WHAT NEEDS TO BE DONE =>
For this exercise, repeat the listing below from its first line through the line containing "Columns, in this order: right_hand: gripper", exactly as written.

>>

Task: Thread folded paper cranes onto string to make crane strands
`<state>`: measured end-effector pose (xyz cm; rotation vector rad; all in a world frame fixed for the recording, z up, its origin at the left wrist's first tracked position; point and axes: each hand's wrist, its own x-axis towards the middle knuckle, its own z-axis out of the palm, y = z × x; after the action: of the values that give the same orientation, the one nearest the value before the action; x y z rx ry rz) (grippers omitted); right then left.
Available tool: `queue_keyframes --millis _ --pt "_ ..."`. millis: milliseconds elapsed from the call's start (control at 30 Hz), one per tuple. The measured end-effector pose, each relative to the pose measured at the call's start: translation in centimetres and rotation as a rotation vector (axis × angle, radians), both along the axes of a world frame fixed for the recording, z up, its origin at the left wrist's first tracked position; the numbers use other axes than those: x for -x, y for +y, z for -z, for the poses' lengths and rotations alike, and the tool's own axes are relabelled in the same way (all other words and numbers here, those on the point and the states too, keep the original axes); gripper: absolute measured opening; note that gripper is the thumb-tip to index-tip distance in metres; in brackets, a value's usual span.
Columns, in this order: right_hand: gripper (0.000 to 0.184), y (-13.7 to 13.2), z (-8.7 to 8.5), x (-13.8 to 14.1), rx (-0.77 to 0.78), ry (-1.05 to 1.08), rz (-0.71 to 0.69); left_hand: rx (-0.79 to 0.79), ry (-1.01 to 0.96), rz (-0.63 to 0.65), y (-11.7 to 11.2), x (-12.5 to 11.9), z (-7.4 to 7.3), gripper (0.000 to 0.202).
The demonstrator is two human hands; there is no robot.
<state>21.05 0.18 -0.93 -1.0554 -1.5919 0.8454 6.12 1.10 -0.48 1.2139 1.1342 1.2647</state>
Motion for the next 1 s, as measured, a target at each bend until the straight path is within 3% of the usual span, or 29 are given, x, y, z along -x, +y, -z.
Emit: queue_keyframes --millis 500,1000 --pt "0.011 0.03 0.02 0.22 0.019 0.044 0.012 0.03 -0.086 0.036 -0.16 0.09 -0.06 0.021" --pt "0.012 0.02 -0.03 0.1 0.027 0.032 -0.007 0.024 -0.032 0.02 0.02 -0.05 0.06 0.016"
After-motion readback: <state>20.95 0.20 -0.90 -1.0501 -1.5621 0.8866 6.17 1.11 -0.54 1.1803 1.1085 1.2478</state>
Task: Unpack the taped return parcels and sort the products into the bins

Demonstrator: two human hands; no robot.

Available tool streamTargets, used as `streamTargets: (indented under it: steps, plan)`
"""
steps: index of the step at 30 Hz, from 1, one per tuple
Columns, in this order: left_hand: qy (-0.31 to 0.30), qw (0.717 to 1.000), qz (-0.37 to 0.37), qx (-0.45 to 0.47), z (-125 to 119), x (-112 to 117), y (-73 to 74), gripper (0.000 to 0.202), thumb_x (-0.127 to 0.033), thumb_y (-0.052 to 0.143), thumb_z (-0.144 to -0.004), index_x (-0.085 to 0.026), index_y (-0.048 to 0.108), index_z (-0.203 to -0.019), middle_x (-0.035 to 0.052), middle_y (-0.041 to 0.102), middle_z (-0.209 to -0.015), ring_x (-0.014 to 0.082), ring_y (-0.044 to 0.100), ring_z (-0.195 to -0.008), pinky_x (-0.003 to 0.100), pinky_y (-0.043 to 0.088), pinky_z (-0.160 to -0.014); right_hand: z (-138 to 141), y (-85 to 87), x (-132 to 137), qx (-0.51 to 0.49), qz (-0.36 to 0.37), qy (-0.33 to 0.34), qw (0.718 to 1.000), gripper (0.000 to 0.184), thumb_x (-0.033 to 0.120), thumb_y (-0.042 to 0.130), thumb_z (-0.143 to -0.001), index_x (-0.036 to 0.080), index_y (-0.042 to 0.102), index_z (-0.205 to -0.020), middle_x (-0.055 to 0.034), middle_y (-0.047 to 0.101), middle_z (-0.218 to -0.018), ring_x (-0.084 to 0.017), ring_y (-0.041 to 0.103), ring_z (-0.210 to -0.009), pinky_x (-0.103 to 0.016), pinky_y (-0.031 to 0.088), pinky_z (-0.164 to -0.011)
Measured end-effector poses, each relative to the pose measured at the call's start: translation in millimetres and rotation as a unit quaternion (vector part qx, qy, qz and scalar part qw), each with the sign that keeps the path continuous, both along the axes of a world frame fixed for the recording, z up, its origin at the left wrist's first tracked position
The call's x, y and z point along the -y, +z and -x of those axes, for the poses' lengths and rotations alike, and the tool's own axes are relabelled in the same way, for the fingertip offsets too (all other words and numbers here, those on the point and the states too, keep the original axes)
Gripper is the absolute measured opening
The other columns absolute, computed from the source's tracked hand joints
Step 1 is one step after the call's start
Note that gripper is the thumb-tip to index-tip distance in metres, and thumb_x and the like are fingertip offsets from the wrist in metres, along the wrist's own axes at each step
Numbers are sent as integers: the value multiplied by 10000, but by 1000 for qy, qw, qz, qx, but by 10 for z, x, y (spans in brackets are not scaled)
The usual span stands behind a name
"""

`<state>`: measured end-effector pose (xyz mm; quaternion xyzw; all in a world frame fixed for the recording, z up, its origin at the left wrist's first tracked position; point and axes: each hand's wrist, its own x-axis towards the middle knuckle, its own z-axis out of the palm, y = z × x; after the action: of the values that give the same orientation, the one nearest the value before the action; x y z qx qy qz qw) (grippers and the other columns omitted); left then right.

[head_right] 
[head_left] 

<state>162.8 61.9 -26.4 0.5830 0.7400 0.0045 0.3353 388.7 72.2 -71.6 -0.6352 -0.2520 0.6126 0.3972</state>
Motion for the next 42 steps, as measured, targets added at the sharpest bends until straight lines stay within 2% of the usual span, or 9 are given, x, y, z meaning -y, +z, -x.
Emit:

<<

WRITTEN RESPONSE =>
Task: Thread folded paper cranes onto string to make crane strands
`<state>`: measured end-effector pose (xyz cm; rotation vector rad; all in a world frame fixed for the recording, z up, its origin at the left wrist's first tracked position; point and axes: each hand's wrist, its own x-axis towards the middle knuckle, its own z-axis out of the palm, y = z × x; after the action: of the values that give the same orientation, the one nearest the value before the action; x y z rx ry rz) (grippers omitted); right then left.
Available tool: `queue_keyframes --millis _ --pt "_ ..."`. millis: milliseconds elapsed from the call's start (control at 30 Hz), one per tuple. The measured end-effector pose, each relative to the pose measured at the call's start: translation in centimetres and rotation as a rotation vector (axis × angle, radians), both along the axes of a world frame fixed for the recording, z up, its origin at the left wrist's first tracked position; the numbers use other axes than those: x for -x, y for +y, z for -z, for the poses' lengths and rotations alike, and the tool's own axes are relabelled in the same way (all other words and numbers here, those on the point and the states too, keep the original axes); gripper: absolute measured opening; note that gripper is the thumb-tip to index-tip distance in metres; in brackets, a value's usual span.
Columns, in this order: right_hand: gripper (0.000 to 0.184), y (-13.7 to 13.2), z (-8.7 to 8.5), x (-13.8 to 14.1), rx (-0.77 to 0.78), ry (-1.05 to 1.08), rz (-0.71 to 0.69); left_hand: rx (-0.79 to 0.79), ry (-1.01 to 0.96), rz (-0.63 to 0.65), y (-11.7 to 11.2), x (-12.5 to 11.9), z (-7.4 to 7.3), gripper (0.000 to 0.202).

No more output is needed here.